Dagli eventi in piazza alla Scuola di cittadinanza attiva (Scat), passando per il percorso “Ri-conoscersi”: negli ultimi mesi, Confluenze – Rete del Terzo Settore erbese, ha continuato a crescere, consolidando il proprio ruolo di rete capace di mettere in relazione oltre quaranta realtà no profit e valorizzare il lavoro quotidiano delle organizzazioni attive sul territorio di Erba e limitrofo
Occasioni di incontro, valorizzando competenze ed esperienze
Nel corso dell’anno la Rete ha promosso iniziative rivolte a pubblici diversi, ma accomunate dallo stesso obiettivo: creare occasioni di incontro tra associazioni, giovani e cittadinanza, valorizzando le competenze e le esperienze delle realtà che ogni giorno contribuiscono alla vita sociale dell’Erbese.
Tra i momenti più significativi ci sono le iniziative che hanno portato il volontariato nel cuore della città, animando piazza Mercato con occasioni di incontro e partecipazione. ““Natale in Piazza” e “Stazione in movimento – Fermata sotto le stelle”, l’evento del 19 giugno, hanno coinvolto le associazioni aderenti attraverso laboratori, attività, dimostrazioni e momenti di confronto con i cittadini. Due appuntamenti che hanno permesso alle realtà della Rete di raccontarsi alla comunità, valorizzando il contributo quotidiano del Terzo Settore erbese e creando nuove occasioni di relazione tra associazioni e territorio.
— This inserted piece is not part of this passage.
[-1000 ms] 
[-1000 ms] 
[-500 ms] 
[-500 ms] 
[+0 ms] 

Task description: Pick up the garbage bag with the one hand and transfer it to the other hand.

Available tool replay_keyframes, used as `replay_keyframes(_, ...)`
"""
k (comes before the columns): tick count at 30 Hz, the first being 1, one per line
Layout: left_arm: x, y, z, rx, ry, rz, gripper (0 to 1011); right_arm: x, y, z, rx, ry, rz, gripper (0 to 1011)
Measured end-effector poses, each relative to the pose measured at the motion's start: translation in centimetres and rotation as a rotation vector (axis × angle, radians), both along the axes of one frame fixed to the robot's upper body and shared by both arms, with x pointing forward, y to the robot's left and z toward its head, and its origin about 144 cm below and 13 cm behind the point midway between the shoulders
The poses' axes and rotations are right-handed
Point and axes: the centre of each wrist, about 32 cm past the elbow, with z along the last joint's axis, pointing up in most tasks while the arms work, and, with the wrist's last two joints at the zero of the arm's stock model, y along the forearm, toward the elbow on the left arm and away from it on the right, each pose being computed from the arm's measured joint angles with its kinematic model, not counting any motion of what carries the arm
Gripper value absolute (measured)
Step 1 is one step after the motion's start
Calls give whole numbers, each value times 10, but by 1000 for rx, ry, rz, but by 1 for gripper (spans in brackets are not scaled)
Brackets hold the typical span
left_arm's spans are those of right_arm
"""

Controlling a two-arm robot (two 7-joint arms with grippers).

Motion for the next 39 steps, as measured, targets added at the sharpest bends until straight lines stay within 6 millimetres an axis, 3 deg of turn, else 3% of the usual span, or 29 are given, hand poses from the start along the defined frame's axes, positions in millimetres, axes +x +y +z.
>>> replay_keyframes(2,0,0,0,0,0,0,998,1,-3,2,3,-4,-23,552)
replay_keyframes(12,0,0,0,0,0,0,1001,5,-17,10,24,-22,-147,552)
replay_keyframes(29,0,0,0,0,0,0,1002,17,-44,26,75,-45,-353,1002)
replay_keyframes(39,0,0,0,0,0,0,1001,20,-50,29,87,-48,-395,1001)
Nuove generazioni protagoniste in una Rete che condivide crescita interna
Grande attenzione è stata dedicata anche alle nuove generazioni attraverso la terza edizione della Scuola di cittadinanza attiva territoriale (Scat), realizzata insieme a Csv Insubria e Coordinamento Comasco per la Pace, con il sostegno della Fondazione Cristina Mazzotti e di Bcc Brianza e Laghi. Il percorso ha coinvolto studenti delle scuole superiori in momenti di confronto sui diritti umani e sul volontariato, offrendo loro l’opportunità di avvicinarsi concretamente al mondo del Terzo Settore attraverso esperienze all’interno delle associazioni della Rete.
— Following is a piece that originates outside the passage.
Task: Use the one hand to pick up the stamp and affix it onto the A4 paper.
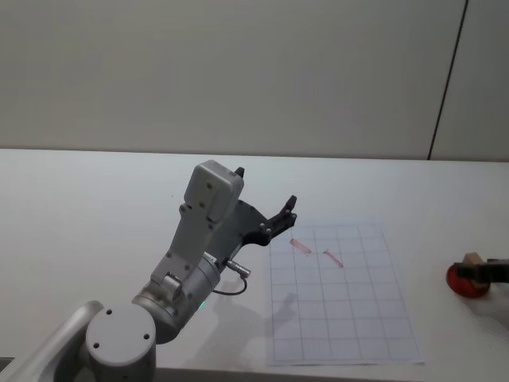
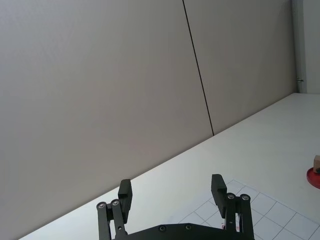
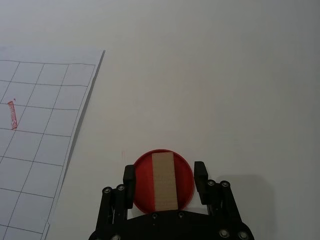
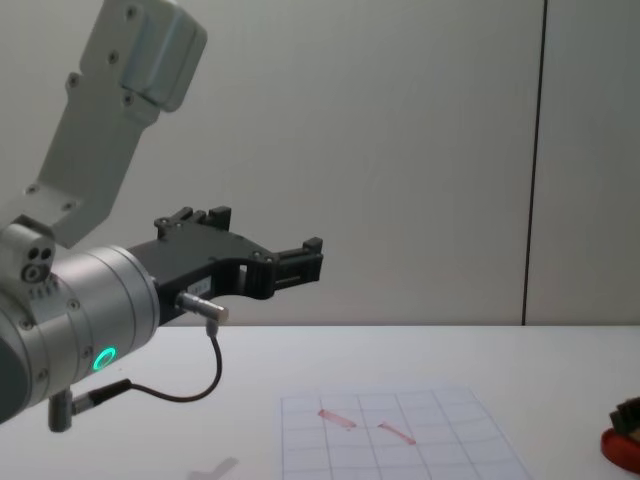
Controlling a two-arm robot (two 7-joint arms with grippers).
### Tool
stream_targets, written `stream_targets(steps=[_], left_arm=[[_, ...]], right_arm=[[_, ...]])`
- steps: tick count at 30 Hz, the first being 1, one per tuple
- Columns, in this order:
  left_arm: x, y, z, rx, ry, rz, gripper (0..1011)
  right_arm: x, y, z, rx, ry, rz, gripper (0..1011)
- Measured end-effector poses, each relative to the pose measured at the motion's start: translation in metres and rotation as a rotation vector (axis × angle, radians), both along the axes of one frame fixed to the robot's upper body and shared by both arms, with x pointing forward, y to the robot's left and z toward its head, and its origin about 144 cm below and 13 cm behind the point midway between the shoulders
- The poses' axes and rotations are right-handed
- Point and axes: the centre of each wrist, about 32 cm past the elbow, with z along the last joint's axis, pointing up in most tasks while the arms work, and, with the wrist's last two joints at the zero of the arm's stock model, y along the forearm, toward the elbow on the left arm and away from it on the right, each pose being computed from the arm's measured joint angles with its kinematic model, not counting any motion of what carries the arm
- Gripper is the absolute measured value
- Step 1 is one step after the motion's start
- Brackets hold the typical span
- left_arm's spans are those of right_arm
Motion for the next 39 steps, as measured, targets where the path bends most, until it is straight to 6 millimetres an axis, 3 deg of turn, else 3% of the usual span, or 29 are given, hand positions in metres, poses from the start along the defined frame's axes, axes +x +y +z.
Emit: stream_targets(steps=[12,39], left_arm=[[0.000,0.000,0.000,0.000,0.000,0.000,1002],[0.000,0.000,0.000,0.000,0.000,0.000,1002]], right_arm=[[-0.002,0.001,0.001,0.001,-0.023,0.005,1000],[-0.038,0.009,0.025,0.049,-0.370,0.052,1001]])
Parallelamente, Confluenze ha continuato a investire sulla crescita interna e sulla collaborazione tra le realtà aderenti. Il secondo anniversario della nascita della Rete e il percorso “Ri-Conoscersi” hanno rappresentato occasioni preziose per conoscersi meglio, condividere competenze e individuare nuove possibilità di collaborazione. Un lavoro sulle relazioni che rappresenta uno degli elementi distintivi di Confluenze e che permette alla Rete di rispondere in modo sempre più efficace ai bisogni del territorio.
“Una rete forte nasce dalla collaborazione tra le associazioni”
Soddisfatto di quanto fatto fino a ora è Simone Pelucchi, presidente de Lo Snodo, associazione che coordina la Rete:
“Negli ultimi mesi Confluenze ha continuato a crescere, non solo nel numero delle iniziative realizzate, ma soprattutto nella qualità delle relazioni costruite tra le associazioni della Rete. Abbiamo lavorato per coinvolgere la cittadinanza, offrire ai giovani occasioni concrete di partecipazione e rafforzare il dialogo tra le realtà del Terzo Settore. Sono tre aspetti strettamente collegati: una rete forte nasce dalla collaborazione tra le associazioni e riesce così a generare opportunità sempre più significative per il territorio”.